Fear danced in her eyes but she closed her smart mouth, jumped up and ran to the back, her heels clicking on the linoleum floor. He tapped his boot while he waited, deciding to give the doctor three minutes before he jumped over the security line and tore into him.
Two minutes, twenty-five seconds later, Bradford appeared and ushered him into his office. While Bradford cleared stacks of research material from a chair for Adam to sit in, Adam studied the man. He was Caucasian, short, gray-haired and portly. He wore a lab coat and gray slacks and had narrow, gray eyes with dark circles marring his leathery skin. “Miss Johnson said you were insistent on seeing me.”
Adam took the chair while Bradford seated himself behind his desk. “Yes, I want to know where my sister is.”
“Your sister?”
“Dr. Denise Harley.”
Bradford swallowed, his Adam’s apple bobbing up and down. “Your sister’s on leave—”
“That’s bull.” He stood, moving quickly, and jerked Bradford by the collar. “Denise always lets me know where she’s going. She wouldn’t leave her place without having someone take care of things, and I saw the papers piled on her porch yesterday.”
“Maybe she needed time away from her bully brother.”
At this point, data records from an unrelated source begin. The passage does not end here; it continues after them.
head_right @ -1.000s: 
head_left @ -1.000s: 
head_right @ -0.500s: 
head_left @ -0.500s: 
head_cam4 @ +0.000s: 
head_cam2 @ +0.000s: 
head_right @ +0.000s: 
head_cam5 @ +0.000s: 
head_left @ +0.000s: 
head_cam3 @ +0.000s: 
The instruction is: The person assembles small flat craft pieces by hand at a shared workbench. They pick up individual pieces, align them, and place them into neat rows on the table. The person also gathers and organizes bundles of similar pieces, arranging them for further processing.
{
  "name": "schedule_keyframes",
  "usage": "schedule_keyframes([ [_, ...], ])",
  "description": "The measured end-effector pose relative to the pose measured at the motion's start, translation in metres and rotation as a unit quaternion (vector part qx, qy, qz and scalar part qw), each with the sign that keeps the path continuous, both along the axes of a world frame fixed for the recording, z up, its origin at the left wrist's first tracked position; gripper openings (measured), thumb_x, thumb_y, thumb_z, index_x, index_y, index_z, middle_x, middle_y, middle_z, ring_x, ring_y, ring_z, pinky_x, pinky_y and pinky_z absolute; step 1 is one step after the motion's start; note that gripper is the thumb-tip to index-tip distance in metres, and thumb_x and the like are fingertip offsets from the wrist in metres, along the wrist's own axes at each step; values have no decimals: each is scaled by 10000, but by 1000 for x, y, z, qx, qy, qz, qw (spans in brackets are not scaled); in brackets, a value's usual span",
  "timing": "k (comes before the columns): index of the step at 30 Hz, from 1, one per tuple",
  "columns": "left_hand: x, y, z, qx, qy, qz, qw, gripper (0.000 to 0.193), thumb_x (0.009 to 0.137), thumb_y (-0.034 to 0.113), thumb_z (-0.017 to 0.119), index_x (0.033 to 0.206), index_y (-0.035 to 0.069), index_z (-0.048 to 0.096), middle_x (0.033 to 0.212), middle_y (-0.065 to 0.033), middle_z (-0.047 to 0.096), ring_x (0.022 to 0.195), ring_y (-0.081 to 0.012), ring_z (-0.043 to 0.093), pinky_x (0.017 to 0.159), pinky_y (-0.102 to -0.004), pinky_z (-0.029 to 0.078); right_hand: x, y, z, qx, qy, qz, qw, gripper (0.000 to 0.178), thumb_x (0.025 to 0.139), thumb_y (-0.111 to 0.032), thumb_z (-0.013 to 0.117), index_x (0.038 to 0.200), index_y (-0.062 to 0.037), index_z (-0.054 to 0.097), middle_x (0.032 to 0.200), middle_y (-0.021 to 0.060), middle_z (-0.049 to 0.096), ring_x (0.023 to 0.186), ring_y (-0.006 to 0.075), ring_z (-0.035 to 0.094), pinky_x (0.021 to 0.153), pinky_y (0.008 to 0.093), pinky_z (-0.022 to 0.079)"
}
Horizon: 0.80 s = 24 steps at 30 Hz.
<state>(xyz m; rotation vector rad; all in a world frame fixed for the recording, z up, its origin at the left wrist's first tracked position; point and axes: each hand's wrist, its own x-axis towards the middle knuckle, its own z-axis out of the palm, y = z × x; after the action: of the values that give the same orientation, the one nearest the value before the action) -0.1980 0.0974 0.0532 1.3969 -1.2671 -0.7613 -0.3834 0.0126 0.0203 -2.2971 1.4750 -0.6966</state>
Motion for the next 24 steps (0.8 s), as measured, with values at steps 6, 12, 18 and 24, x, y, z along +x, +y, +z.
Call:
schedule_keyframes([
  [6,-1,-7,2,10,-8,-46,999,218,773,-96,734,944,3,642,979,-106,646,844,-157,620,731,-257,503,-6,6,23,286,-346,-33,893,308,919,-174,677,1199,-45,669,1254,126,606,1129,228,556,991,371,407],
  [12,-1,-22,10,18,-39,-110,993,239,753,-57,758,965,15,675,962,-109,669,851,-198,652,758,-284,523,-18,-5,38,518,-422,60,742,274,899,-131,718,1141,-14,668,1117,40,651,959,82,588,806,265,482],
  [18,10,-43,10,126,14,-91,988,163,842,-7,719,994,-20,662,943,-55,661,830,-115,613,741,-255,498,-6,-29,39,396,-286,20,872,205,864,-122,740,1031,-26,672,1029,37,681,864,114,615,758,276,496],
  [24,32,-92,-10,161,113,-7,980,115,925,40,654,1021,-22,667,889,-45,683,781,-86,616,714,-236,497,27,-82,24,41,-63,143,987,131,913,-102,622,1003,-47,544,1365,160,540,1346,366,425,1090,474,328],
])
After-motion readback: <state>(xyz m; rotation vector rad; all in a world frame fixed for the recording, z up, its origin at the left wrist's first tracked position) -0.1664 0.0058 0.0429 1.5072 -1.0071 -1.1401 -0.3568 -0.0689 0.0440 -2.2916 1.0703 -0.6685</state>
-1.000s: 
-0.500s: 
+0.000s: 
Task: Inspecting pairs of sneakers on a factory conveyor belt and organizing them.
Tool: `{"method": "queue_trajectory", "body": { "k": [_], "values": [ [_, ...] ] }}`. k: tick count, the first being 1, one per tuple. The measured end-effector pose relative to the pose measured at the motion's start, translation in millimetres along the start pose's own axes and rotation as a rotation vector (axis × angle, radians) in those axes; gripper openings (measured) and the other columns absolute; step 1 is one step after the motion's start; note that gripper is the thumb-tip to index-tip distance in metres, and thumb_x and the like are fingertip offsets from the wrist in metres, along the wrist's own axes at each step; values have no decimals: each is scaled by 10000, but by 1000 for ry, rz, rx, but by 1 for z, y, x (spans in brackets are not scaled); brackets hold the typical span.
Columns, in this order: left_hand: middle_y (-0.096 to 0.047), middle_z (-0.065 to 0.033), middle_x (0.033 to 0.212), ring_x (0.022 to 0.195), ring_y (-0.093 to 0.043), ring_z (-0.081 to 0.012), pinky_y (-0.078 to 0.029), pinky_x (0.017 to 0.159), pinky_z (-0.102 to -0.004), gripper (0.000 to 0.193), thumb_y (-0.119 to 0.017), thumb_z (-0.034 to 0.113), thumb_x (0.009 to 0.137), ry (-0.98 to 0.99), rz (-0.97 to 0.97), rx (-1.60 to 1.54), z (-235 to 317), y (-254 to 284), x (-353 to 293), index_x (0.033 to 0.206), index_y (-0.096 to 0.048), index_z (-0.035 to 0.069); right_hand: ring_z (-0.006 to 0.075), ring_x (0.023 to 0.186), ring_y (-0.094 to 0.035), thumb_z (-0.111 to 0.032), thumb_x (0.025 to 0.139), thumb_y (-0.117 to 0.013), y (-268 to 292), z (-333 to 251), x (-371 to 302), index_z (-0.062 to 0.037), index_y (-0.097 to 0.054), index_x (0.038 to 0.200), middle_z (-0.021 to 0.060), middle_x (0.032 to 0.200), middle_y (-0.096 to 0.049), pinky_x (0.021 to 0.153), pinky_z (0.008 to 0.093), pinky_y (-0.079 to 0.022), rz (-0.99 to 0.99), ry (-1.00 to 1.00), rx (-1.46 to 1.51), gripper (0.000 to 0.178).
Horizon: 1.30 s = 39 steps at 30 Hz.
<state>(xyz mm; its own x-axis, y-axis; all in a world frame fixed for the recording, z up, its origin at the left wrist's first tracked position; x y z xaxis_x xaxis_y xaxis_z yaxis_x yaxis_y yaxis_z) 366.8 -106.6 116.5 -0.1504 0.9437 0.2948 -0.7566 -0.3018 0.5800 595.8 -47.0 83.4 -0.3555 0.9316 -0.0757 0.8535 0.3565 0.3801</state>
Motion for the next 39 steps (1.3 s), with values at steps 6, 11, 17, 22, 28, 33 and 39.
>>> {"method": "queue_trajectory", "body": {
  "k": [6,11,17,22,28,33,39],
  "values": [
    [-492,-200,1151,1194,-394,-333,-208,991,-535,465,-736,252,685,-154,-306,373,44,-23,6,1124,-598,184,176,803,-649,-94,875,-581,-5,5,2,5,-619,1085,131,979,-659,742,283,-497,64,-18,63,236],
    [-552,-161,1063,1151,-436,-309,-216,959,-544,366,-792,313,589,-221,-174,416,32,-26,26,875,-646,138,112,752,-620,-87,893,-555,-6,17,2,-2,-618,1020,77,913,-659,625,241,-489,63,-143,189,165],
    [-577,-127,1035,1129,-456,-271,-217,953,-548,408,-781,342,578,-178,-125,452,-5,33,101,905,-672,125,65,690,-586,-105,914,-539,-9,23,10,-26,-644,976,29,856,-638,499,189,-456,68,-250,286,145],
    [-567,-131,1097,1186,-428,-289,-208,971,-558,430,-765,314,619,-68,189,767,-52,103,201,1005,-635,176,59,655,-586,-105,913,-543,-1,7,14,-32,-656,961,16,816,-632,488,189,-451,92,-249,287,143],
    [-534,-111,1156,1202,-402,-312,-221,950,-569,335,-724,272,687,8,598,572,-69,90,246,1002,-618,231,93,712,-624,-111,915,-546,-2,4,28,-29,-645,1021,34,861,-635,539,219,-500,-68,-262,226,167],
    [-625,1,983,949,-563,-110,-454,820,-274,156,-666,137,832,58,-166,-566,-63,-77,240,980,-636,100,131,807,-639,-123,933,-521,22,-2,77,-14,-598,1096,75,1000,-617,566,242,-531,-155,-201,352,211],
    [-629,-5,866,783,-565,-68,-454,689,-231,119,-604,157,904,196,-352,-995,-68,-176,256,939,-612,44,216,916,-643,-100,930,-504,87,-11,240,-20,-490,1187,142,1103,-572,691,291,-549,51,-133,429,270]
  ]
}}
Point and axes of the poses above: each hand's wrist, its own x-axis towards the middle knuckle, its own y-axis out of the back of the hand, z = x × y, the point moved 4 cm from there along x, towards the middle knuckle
Adam tightened his fingers around the doctor’s collar, grinning when the man yelped. “I don’t think so.” His eyes shot to the tabloid paper lying on the desk, looking oddly out of sorts with the research papers and medical journals.
“That’s what this is about, isn’t it?” Bradford chuckled without humor. “You’re questioning me because of some slimy tabloid reporter’s lies? You know those stories are fabrications, pure sensationalistic garbage.”
“Except this one may have a seed of truth.”
“You talked to that Cutter woman, didn’t you? You don’t actually believe her?”
Adam’s jaw snapped. “I’m checking out her story.”